Now that I think about it, I may have been the turning point for Larry’s career–for the worse.  He was 2-0 before I sat with his family and friends–and he finished the season 2-5.  He then went back to the minors, and I lost track of him and figured he was finished.  Not so…six years later, in 1999, he was back in the majors with the Cardinals, for whom he went 3-3.  He returned to the Reds as a reliever in 2000, but I could not find him on a major league roster as of July 2001.  Isn’t that admirable?  To get a taste of the majors, then toil for six more years to make it back up again?  Way to go, Larry.  Sorry I couldn’t see you win in front of your buddies.

This game also was my first of two consecutive opportunities to root for Kevin Wickander.  Wickander started 1993 with the Indians, when his good friends, Indians pitchers Steve Olin and Tim Crews, were killed in a boating accident that March in Cleveland’s spring training.  He was devastated, and suddenly couldn’t pitch.  Mike Hargrove and the Indians’ brass thought that Wickander needed a change of scenery…you can’t pitch while everyone and everything you see reminds you of the death of your good friends.  So they traded him to Cincinnati for future considerations…this, entirely a mental-health move on Wickander’s behalf.  Just a little while before seeing him pitch, I had read a touching Sports Illustrated article about the tragedy and the Indians’ (and particularly Wickander’s) recovery from it…and then, that night, there he was, warming up a few feet away from me.  He ran out to the pitchers’ mound, and I shouted as loud as I could…”All right, WICK!  Go get ’em, WICK!”  Here’s a guy who needs something good to happen to him.  The subtext behind his appearance…well, it made it one of those moments that transcends baseball, at least to me.  Ryne Sandberg was on second after a leadoff double, and Wickander was to face the lefties that followed in the Cubs’ lineup.  He threw 8 pitches.  All 8 were balls, and one was a wild pitch. He wouldn’t do much better a week later in the Astrodome.

It was one of the most poignant and tragic things I’ve ever seen.  It was like watching somebody at work trying to do his/her job after a personal tragedy, doing a terrible job, but with nobody having the guts–yet–to say that he/she probably should take some time off.  Except this guy was going through it in front of 31,587 people.  Fortunately, nobody scored that inning, but Wickander didn’t throw a single strike.

Possibly more than any game I’ve ever been to, this one demonstrated that the guys out there are, in fact, human beings, like Chip and Wick–blessed with friends and families and facing their own demons just like the rest of us.

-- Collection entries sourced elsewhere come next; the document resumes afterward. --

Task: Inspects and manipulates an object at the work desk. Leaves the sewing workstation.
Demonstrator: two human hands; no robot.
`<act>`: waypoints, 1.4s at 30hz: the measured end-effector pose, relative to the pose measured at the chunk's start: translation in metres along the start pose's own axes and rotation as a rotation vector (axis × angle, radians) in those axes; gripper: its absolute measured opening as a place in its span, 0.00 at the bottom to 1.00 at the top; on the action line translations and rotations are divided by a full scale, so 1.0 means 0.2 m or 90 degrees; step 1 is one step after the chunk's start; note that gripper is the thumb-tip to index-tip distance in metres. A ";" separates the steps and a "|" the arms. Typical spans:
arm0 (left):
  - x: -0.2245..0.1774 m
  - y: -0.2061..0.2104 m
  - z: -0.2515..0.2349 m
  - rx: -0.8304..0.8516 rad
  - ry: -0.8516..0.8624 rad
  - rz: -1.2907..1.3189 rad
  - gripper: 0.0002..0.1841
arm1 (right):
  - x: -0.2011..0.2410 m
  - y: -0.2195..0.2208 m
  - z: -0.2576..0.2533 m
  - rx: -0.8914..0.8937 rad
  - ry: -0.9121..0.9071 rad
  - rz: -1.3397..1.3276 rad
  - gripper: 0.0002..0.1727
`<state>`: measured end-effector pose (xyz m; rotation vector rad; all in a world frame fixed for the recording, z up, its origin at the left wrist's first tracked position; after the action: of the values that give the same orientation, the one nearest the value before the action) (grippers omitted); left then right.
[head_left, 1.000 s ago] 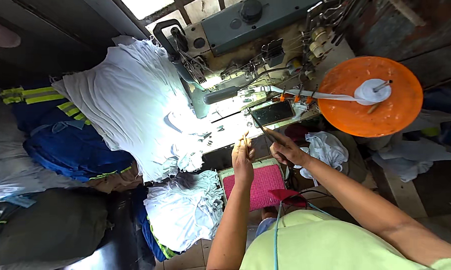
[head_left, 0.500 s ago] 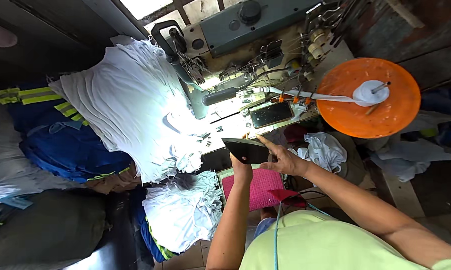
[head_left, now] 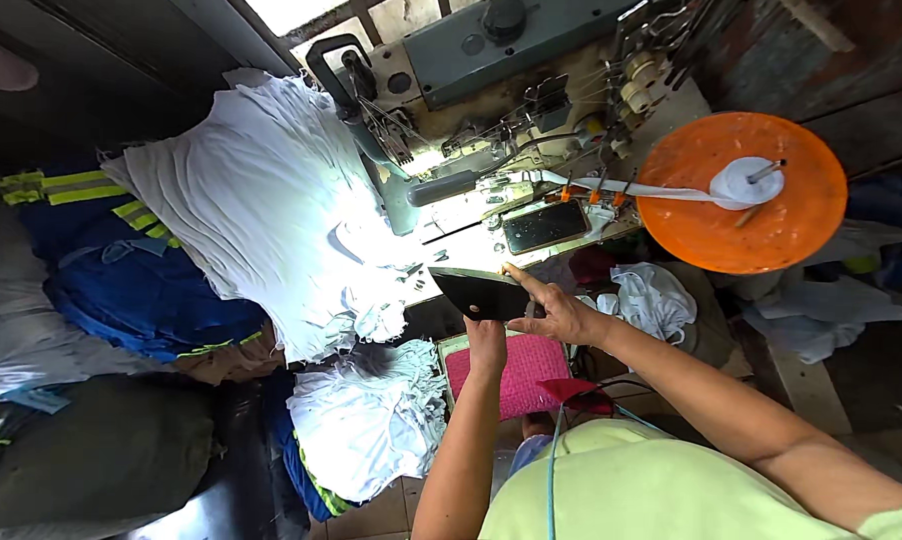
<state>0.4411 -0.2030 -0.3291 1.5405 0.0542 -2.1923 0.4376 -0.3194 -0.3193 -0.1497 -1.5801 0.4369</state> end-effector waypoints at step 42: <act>0.06 -0.01 -0.11 0.048 -0.021 0.078 0.31 | 0.01 0.09 -0.16 0.069 0.047 0.051 0.46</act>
<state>0.4559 -0.1986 -0.3478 1.5046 -0.1305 -2.1450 0.4658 -0.2962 -0.3247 -0.1444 -1.4775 0.5718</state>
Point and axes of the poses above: each hand's wrist, its own z-axis away from the middle knuckle, its own y-axis out of the palm, x = y × z, the point moved 9 cm from there along -z, towards the middle knuckle, and after that the axes turned 14 degrees about -x, right-handed, at the moved point
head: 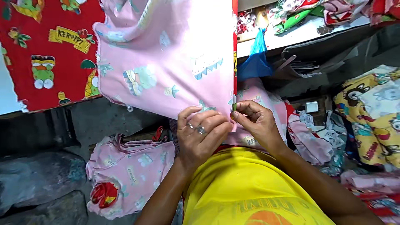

BASEBALL STUFF I’VE SEEN HERE:

The Reds almost pull off a comeback win, cutting an early deficit to 5-4 with nobody out in the 6th and a man on second.  Then Reggie Sanders hits a fly ball to right-center, where Sammy Sosa, playing center, waves off rookie Kevin Roberson.  He guns down Hal Morris trying to tag up to third, and the Reds never recover.

Kevin Roberson hits his second career home run.

Larry Luebbers is tagged with his first major league loss.